**Task prompt**
Retype, word for word, each line between the lines holding "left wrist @" and "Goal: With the", inclusive, and leave the rest of the data alone.

**Data listing**
________________________________________

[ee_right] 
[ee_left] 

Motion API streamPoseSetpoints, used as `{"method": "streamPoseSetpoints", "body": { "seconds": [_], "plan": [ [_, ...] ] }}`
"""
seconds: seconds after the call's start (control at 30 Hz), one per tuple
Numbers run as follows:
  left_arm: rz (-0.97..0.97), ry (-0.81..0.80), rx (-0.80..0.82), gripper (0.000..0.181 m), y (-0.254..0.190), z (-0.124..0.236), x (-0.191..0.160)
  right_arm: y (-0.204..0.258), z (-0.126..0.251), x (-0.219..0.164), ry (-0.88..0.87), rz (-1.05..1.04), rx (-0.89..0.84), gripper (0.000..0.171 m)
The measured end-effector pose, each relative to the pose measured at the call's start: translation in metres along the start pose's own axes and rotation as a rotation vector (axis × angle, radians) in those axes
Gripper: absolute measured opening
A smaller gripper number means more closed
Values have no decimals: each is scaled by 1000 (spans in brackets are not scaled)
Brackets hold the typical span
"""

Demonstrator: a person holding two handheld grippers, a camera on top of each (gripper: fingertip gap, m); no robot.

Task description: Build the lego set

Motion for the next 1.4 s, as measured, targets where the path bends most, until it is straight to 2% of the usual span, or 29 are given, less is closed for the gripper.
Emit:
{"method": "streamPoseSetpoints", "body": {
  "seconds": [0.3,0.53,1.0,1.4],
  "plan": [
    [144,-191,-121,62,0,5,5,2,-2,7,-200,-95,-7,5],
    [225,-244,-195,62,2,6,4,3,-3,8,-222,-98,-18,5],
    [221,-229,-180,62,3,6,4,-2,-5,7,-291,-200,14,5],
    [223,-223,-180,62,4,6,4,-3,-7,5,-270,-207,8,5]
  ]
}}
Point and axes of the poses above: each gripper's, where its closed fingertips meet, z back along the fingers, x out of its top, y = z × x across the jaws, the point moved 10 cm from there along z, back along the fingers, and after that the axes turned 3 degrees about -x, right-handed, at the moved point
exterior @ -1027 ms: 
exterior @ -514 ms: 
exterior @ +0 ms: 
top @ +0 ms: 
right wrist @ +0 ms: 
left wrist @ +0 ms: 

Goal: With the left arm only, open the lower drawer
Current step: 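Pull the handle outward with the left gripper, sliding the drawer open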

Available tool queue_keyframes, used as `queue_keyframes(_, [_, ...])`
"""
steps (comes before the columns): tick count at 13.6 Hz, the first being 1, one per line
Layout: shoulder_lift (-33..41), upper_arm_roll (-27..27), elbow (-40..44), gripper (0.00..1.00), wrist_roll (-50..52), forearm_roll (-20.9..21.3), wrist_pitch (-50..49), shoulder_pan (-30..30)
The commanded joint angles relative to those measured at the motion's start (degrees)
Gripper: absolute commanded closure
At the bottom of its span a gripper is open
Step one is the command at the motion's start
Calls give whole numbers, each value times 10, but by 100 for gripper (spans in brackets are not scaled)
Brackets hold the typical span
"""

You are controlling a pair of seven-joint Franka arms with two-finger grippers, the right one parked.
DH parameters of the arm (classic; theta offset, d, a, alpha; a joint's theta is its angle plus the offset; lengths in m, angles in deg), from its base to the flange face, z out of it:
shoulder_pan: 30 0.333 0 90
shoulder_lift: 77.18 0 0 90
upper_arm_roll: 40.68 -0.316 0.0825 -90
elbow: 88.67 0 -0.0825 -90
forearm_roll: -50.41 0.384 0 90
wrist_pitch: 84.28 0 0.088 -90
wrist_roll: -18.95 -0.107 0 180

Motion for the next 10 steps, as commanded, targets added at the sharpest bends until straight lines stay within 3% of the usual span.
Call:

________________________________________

**Your solution**
left wrist @ +0 ms: 

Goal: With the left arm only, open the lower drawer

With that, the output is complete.